Citation: 2016 FC 638

Montréal, Quebec, June 8, 2016

PRESENT:    The Honourable Madam Justice Tremblay-Lamer

BETWEEN:

DR. V.I. FABRIKANT

Applicant

and

HER MAJESTY THE QUEEN IN RIGHT OF CANADA (Correctional Service Canada)

Respondent

JUDGMENT AND REASONS

[1]               This is an application for judicial review of a decision of the Appeal Division of the Parole Board of Canada [the Appeal Division], dated July 24, 2015, which confirmed a decision by the Parole Board of Canada [the Board] to refuse the Applicant’s request for either an Unescorted Temporary Absence [UTA] or an Escorted Temporary Absence [ETA].

[2]               The Applicant was declared a vexatious litigant by this Court in 2000, and cannot commence a new application without first applying for leave to apply for judicial review pursuant to subsection 40(3) of the Federal Courts Rules. Leave was granted by Justice Martineau on October 14, 2015.

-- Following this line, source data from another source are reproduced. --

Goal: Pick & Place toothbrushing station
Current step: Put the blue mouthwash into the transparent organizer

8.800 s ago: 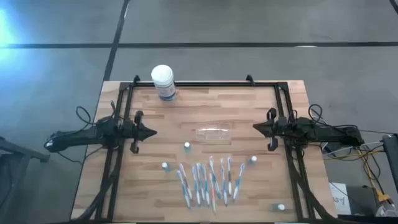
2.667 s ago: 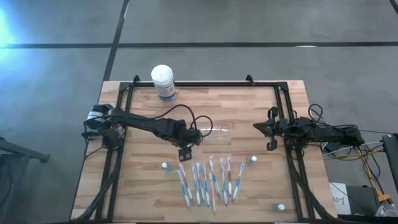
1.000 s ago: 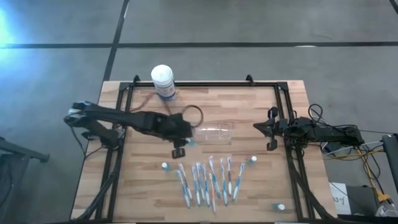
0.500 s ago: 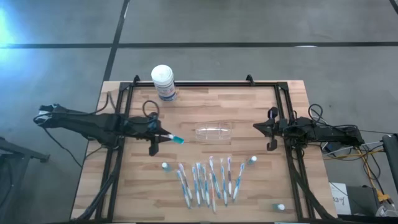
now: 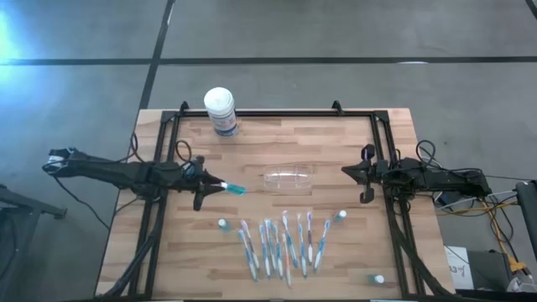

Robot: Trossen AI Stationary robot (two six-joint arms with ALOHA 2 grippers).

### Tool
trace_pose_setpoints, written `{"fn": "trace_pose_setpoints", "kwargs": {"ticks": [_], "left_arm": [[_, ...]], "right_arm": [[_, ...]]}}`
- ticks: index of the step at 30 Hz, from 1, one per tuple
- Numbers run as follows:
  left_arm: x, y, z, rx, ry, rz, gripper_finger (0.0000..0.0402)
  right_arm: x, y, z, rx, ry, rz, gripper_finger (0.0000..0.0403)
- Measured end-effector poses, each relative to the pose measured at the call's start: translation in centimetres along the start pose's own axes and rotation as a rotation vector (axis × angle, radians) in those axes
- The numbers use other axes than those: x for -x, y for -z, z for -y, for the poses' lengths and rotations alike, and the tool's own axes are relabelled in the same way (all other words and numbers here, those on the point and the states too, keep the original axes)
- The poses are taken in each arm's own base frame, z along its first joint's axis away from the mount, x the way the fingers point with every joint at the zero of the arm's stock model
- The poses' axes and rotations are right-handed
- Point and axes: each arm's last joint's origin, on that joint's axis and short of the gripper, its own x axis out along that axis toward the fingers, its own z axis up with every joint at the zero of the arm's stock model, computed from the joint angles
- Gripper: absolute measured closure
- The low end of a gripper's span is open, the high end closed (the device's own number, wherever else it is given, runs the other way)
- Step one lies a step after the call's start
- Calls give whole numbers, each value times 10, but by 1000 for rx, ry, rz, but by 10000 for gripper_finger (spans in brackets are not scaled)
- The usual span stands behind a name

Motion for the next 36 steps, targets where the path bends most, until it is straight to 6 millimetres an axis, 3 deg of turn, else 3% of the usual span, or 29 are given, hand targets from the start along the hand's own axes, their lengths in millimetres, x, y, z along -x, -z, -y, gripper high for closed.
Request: {"fn": "trace_pose_setpoints", "kwargs": {"ticks": [4, 7, 12, 16, 20, 26, 31, 36], "left_arm": [[-1, -3, 1, 31, -6, 9, 309], [-1, -23, 8, 28, -6, 34, 309], [-6, -80, 30, -72, -40, -3, 309], [-20, -129, 49, -164, -135, -96, 309], [-49, -167, 63, -262, -204, -229, 309], [-108, -204, 72, -409, -231, -411, 309], [-158, -221, 66, -489, -208, -540, 309], [-195, -223, 50, -556, -194, -661, 309]], "right_arm": [[0, 0, 0, 0, 0, 0, 394], [0, 0, 0, 0, 0, 0, 394], [0, 0, 0, -2, 0, -1, 394], [0, 0, 0, -3, 0, -1, 394], [0, 0, 0, -2, 0, -2, 394], [0, 0, 0, 1, 0, -4, 394], [0, 0, 0, 1, 0, -4, 394], [0, 0, 0, 2, 0, -4, 394]]}}
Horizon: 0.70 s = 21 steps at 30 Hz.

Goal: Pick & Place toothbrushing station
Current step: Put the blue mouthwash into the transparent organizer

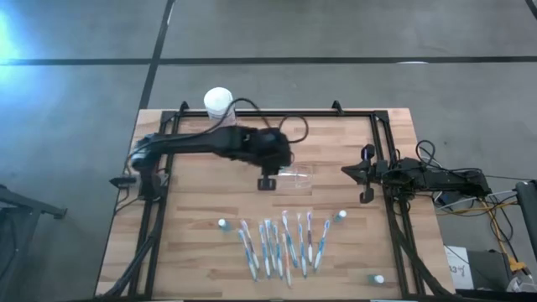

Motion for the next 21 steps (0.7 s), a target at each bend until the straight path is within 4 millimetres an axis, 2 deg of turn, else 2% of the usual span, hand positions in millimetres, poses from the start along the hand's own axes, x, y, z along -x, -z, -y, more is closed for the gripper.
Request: {"fn": "trace_pose_setpoints", "kwargs": {"ticks": [5, 9, 13, 21], "left_arm": [[-33, -3, -11, -29, 27, -69, 309], [-51, 0, -16, -24, 35, -105, 309], [-62, 2, -18, -15, 38, -122, 309], [-73, 2, -18, 2, 76, -104, 309]], "right_arm": [[0, 0, 0, 0, 0, 0, 394], [0, 0, 0, 0, 0, 0, 394], [0, 0, 0, 5, 0, 1, 394], [0, 0, 0, 18, 0, 1, 394]]}}
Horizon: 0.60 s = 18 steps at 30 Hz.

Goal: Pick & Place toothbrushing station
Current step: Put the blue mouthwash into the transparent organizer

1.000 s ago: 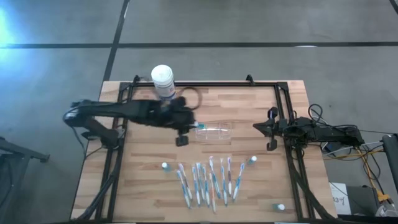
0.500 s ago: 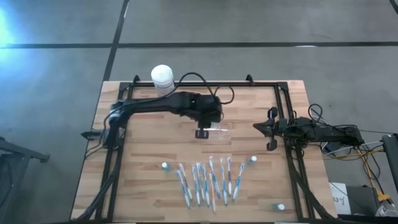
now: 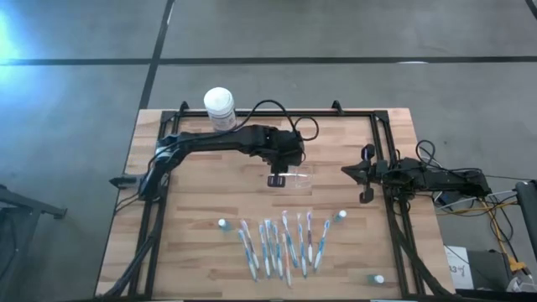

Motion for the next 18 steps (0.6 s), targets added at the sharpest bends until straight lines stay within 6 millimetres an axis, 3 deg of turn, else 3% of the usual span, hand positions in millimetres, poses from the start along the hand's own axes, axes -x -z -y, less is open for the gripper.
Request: {"fn": "trace_pose_setpoints", "kwargs": {"ticks": [18], "left_arm": [[-44, 23, -11, 74, 52, -11, 309]], "right_arm": [[0, 0, 0, 0, 0, 0, 394]]}}
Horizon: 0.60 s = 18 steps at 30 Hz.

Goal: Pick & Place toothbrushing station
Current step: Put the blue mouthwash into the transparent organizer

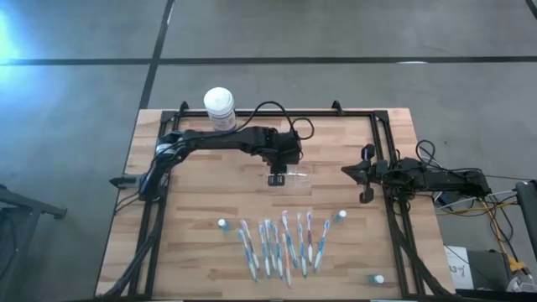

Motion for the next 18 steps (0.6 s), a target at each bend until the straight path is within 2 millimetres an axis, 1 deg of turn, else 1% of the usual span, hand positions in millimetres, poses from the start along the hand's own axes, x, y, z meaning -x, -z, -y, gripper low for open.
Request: {"fn": "trace_pose_setpoints", "kwargs": {"ticks": [8, 18], "left_arm": [[-15, 7, 1, 1, 12, -6, 309], [-16, 8, 1, 19, 9, 3, 309]], "right_arm": [[0, 0, 0, 0, -1, 0, 394], [0, 0, 0, 1, 0, 0, 394]]}}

[3]               The Applicant has been incarcerated in a federal penitentiary since 1992.

[4]               In 2014, he requested either an UTA or an ETA to visit his family. These absences may be authorized by the Board if it is the opinion that the conditions in sections 17.1(1) (for ETAs) or 116 (for UTAs) of the Corrections and Conditional Release Act, SC 1992, c 20, are met. These require amongst other criteria that an offender must not, by reoffending, present an undue risk to society and that it must be desirable for the offender to be absent from the penitentiary.

[5]               The Board denied the Applicant’s request on February 26, 2015, on the basis that he represented an undue risk to society. It acknowledged that he had been authorized medical ETAs in the past, but was concerned with several elements of his file including: after several years of incarceration, he is still classified as a medium-security inmate; his Case Management Team [CMT] assessed him as having a high risk of recidivism; he has been unable to establish a trusting relationship with his CMT, and he has not addressed his criminal contributing factors since the beginning of his incarceration. With regards to the ETA, specifically, the Board found that it was not linked to the objectives of his correctional plan and it would be an undue risk due the stress and destabilizers to which the Applicant would be exposed.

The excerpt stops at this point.